#### [WHAT THE TASK REQUIRES]
Your output should be the entries below, from the first line up to and including the line with "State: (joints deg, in", reproduced exactly and with no other lines.

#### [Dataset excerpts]
********************

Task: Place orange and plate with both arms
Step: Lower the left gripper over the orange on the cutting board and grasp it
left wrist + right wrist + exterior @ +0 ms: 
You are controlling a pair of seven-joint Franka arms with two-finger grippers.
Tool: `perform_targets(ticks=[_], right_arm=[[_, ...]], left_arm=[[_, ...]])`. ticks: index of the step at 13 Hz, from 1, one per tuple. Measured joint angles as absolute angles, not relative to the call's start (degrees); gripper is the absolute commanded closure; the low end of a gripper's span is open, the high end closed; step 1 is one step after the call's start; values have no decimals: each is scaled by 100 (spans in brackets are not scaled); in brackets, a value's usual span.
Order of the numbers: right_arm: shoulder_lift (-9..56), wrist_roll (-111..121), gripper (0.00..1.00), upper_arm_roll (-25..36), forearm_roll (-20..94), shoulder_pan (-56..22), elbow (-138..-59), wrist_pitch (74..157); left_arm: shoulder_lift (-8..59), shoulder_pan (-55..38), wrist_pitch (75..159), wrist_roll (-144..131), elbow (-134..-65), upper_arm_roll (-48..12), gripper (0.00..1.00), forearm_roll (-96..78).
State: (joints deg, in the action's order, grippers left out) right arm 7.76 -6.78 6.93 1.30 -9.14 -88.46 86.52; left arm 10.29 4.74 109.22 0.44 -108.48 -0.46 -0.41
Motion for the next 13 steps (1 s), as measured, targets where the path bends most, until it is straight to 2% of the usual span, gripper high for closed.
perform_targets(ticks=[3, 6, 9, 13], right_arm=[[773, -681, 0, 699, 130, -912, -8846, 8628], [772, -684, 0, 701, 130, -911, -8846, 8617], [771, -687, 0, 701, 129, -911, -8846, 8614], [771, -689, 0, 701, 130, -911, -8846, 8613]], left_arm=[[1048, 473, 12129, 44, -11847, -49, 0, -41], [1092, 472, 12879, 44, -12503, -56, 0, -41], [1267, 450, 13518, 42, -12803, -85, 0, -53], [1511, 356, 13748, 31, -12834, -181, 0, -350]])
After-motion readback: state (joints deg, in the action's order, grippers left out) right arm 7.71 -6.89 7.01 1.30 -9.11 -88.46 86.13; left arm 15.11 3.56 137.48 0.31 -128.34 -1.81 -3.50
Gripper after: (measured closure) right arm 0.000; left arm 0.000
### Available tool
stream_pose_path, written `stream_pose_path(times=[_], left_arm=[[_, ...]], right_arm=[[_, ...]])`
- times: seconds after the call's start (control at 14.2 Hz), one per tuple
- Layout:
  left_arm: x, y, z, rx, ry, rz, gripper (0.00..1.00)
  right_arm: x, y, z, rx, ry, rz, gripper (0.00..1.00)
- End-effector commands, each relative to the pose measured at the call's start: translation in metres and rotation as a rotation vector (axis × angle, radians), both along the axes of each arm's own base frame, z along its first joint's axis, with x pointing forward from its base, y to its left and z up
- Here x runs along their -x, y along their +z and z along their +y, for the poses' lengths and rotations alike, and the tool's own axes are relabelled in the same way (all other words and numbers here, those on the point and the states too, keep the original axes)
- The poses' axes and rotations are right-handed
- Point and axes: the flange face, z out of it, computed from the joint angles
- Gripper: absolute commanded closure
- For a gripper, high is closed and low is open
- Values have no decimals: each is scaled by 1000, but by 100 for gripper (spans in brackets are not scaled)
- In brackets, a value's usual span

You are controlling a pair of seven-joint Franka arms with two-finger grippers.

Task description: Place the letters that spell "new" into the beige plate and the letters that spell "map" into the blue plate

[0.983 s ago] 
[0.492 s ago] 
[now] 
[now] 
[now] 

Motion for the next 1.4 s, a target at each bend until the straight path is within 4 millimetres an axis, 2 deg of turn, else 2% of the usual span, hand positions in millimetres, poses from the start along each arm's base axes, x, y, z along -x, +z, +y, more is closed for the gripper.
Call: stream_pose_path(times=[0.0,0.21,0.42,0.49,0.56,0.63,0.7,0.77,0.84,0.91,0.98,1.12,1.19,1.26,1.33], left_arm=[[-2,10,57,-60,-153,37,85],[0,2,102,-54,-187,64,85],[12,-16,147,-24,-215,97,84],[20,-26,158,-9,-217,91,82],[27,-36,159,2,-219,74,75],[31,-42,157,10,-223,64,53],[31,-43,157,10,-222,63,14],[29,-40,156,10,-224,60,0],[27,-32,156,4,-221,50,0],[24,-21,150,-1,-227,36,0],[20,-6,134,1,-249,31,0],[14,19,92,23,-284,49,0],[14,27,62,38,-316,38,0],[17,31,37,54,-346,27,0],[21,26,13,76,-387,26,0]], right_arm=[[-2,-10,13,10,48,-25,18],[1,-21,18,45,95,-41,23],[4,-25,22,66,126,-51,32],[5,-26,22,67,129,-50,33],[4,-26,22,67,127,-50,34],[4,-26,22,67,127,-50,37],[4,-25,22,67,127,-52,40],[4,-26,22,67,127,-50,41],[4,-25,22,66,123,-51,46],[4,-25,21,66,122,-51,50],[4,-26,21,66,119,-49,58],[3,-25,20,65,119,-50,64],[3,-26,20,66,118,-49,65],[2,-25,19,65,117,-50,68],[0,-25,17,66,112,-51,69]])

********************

#### [EXERCISE SOLUTION]
Task: Place orange and plate with both arms
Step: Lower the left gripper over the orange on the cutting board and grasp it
left wrist + right wrist + exterior @ +0 ms: 
You are controlling a pair of seven-joint Franka arms with two-finger grippers.
Tool: `perform_targets(ticks=[_], right_arm=[[_, ...]], left_arm=[[_, ...]])`. ticks: index of the step at 13 Hz, from 1, one per tuple. Measured joint angles as absolute angles, not relative to the call's start (degrees); gripper is the absolute commanded closure; the low end of a gripper's span is open, the high end closed; step 1 is one step after the call's start; values have no decimals: each is scaled by 100 (spans in brackets are not scaled); in brackets, a value's usual span.
Order of the numbers: right_arm: shoulder_lift (-9..56), wrist_roll (-111..121), gripper (0.00..1.00), upper_arm_roll (-25..36), forearm_roll (-20..94), shoulder_pan (-56..22), elbow (-138..-59), wrist_pitch (74..157); left_arm: shoulder_lift (-8..59), shoulder_pan (-55..38), wrist_pitch (75..159), wrist_roll (-144..131), elbow (-134..-65), upper_arm_roll (-48..12), gripper (0.00..1.00), forearm_roll (-96..78).
State: (joints deg, in the action's order, grippers left out) right arm 7.76 -6.78 6.93 1.30 -9.14 -88.46 86.52; left arm 10.29 4.74 109.22 0.44 -108.48 -0.46 -0.41

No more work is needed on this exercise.